- _EXERCISE GOAL_
What is the number of lines in the listing below that contain the word "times"? Give only that number.

INPUT DATA Start Marker

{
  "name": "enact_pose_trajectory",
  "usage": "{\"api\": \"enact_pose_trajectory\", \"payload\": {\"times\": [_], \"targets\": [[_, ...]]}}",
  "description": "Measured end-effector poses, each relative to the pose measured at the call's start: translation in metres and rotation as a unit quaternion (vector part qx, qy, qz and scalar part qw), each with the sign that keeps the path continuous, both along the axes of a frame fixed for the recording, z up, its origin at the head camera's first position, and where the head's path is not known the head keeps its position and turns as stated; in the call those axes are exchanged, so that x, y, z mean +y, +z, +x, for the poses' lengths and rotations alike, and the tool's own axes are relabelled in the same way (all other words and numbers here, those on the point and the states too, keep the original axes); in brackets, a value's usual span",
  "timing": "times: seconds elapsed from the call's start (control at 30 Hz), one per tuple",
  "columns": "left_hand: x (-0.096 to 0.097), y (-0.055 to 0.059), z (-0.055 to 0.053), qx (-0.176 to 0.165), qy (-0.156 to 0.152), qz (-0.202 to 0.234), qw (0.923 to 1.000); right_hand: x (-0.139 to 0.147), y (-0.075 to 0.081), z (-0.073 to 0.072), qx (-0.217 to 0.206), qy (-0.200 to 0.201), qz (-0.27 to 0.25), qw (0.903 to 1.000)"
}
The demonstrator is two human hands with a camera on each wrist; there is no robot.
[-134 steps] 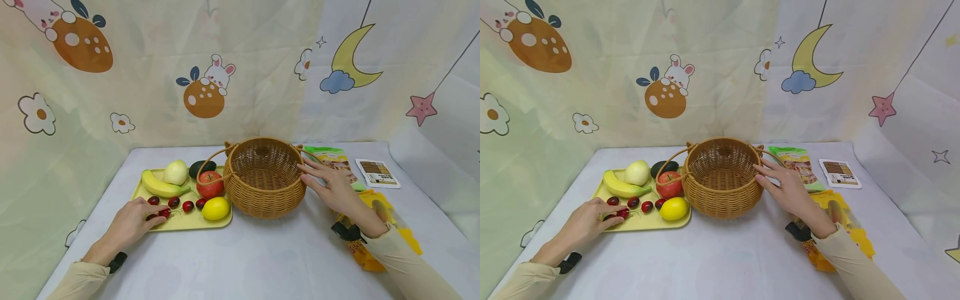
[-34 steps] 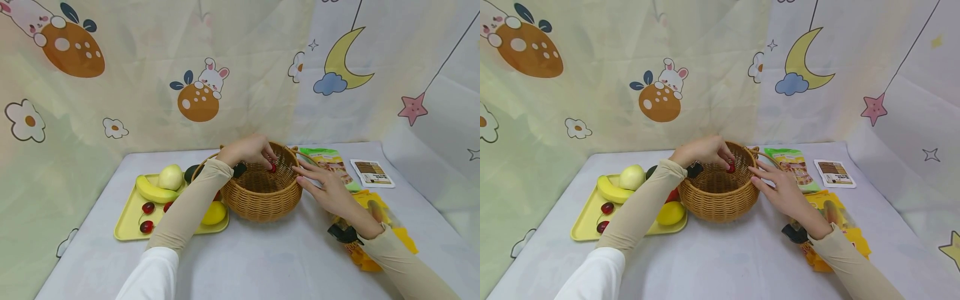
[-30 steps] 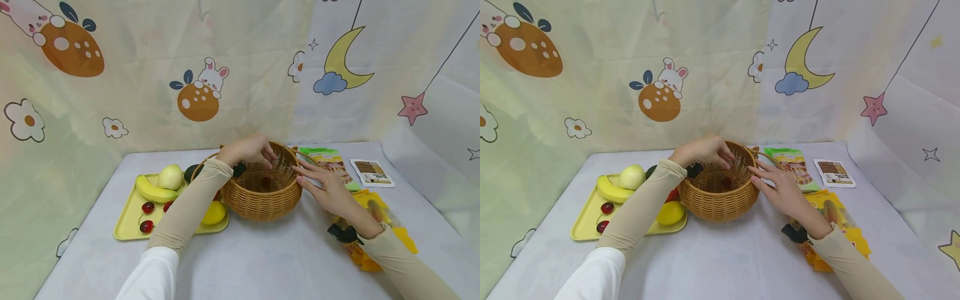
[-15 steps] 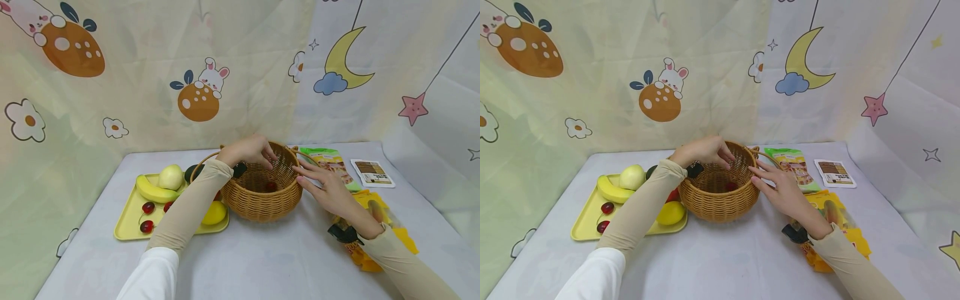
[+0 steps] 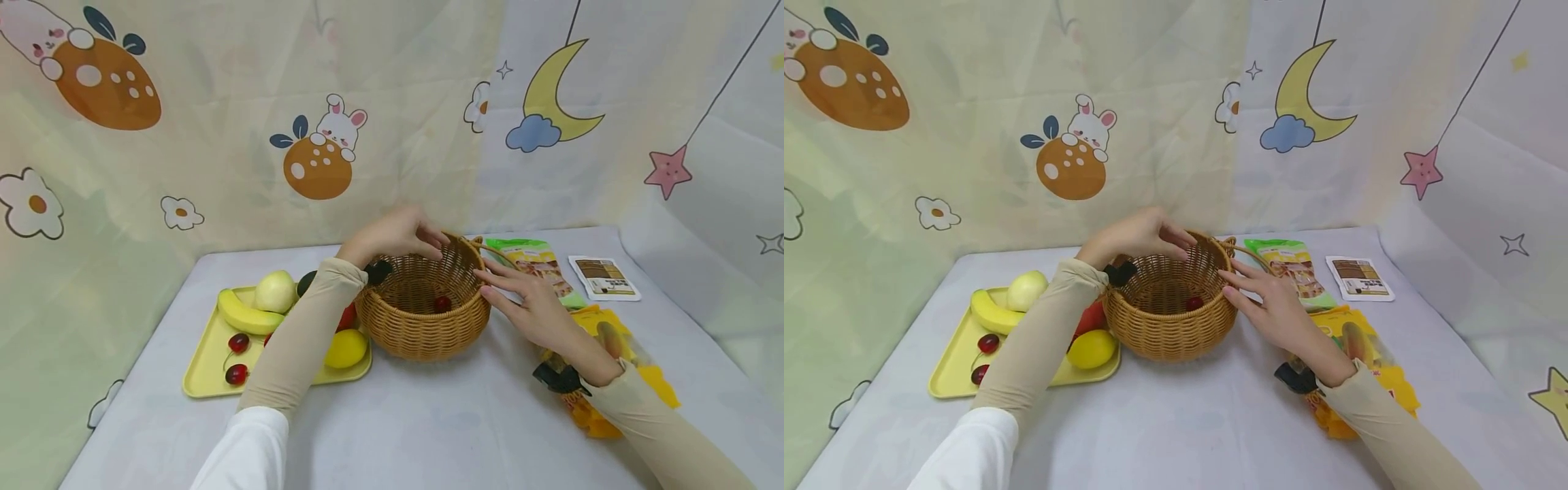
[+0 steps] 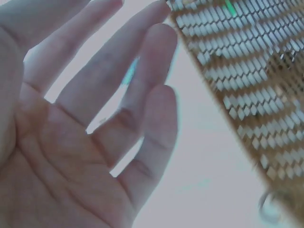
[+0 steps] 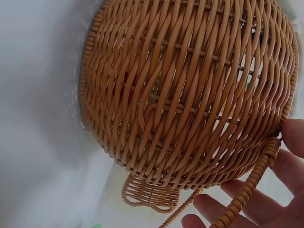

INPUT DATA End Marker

- _WORKED SOLUTION_
2